Of all the entries below, only the lines from the one with "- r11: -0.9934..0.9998" up to and including the one with "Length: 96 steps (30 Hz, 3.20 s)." are to be duplicated exactly.

Collection entries
-------
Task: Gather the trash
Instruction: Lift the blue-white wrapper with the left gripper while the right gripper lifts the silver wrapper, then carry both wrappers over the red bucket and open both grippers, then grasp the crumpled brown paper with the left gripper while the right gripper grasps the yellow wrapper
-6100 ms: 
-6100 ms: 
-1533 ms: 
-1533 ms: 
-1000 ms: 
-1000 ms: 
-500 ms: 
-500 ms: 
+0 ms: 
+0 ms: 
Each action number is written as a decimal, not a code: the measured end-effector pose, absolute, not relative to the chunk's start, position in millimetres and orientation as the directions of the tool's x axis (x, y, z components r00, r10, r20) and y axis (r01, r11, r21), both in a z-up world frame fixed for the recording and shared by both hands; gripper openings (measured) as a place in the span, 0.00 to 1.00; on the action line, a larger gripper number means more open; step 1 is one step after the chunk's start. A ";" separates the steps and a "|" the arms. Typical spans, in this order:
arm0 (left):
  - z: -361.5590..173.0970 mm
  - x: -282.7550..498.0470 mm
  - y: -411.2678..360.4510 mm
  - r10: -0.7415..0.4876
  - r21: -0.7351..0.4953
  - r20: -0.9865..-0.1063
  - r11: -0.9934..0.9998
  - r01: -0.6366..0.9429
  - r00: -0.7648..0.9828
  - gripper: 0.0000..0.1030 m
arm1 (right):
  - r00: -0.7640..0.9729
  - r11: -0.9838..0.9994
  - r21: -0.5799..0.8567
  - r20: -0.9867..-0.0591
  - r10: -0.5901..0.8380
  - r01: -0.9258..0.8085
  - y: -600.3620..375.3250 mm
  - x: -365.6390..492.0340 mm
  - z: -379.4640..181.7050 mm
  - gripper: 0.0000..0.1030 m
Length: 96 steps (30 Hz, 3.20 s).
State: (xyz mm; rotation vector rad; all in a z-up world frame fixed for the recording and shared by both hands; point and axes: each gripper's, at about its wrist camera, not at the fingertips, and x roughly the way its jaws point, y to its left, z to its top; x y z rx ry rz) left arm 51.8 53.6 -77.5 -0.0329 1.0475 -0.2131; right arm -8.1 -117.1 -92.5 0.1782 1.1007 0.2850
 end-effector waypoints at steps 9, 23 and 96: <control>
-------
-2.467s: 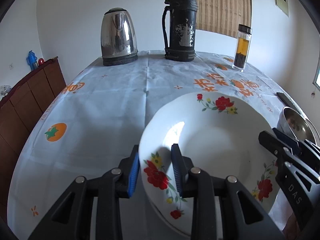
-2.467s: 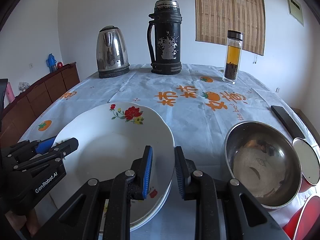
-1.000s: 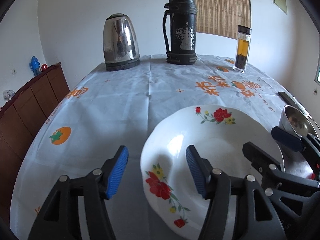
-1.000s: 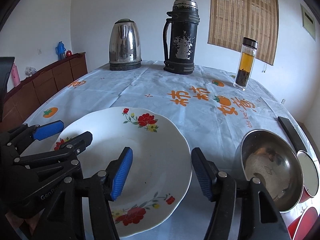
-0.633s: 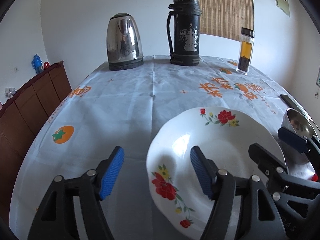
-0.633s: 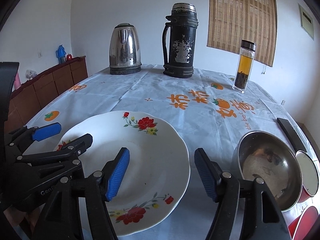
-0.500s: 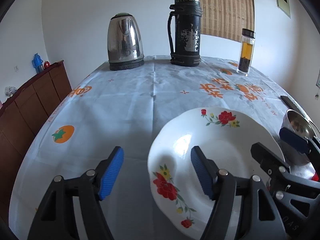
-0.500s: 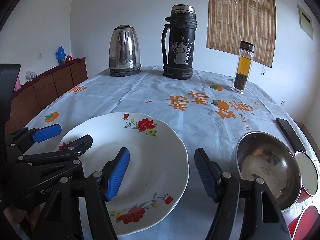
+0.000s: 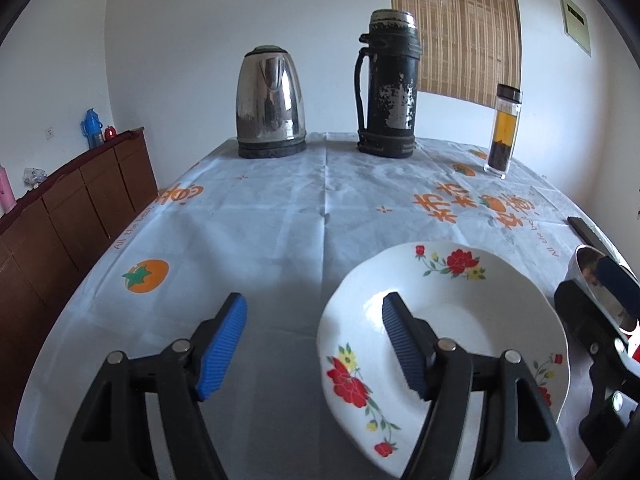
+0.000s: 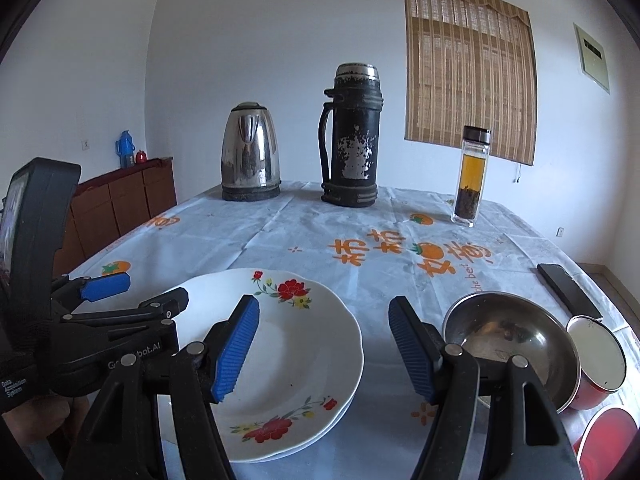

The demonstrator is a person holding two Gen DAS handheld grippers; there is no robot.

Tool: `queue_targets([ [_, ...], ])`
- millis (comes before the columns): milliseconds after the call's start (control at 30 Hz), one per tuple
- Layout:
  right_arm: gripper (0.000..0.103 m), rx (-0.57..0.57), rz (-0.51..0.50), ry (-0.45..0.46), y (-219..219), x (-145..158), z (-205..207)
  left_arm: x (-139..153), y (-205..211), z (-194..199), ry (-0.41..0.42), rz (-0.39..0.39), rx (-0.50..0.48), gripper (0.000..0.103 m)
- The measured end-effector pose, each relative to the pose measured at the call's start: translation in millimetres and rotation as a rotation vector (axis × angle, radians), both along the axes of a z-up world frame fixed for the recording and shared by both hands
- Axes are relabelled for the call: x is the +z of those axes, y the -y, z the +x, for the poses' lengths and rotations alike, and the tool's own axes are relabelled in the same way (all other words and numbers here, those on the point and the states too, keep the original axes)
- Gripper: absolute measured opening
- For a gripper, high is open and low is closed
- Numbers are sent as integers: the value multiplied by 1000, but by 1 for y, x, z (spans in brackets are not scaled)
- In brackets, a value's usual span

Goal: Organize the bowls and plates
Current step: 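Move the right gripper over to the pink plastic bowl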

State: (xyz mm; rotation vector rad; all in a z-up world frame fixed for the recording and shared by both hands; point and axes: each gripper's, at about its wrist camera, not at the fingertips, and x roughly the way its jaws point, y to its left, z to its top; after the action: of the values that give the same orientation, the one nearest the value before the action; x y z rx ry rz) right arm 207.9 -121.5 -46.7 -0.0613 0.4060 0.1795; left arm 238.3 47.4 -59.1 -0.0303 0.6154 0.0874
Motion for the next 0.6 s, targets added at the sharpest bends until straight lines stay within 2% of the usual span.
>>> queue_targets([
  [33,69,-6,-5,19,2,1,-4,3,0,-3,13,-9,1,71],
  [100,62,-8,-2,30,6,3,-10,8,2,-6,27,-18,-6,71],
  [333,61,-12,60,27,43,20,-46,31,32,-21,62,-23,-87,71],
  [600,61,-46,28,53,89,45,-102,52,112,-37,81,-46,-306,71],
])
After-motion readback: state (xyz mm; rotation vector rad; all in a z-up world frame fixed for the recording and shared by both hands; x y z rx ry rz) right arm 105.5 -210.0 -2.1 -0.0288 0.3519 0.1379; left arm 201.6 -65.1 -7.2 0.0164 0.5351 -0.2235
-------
• [YOUR RESPONSE]
  - r11: -0.9934..0.9998
  - r01: -0.6366..0.9429
  - r00: -0.7648..0.9828
  - gripper: 0.0000..0.1030 m
arm1 (right):
  - r00: -0.7640..0.9729
  - r11: -0.9838..0.9994
  - r21: -0.5799..0.8567
  - r20: -0.9867..-0.0591
  - r10: -0.5901..0.8380
  - r01: -0.9258..0.8085
  - y: -600.3620..375.3250 mm
  - x: -365.6390..492.0340 mm
  - z: -379.4640..181.7050 mm
  - gripper: 0.0000..0.1030 m
Length: 96 steps (30 Hz, 3.20 s).

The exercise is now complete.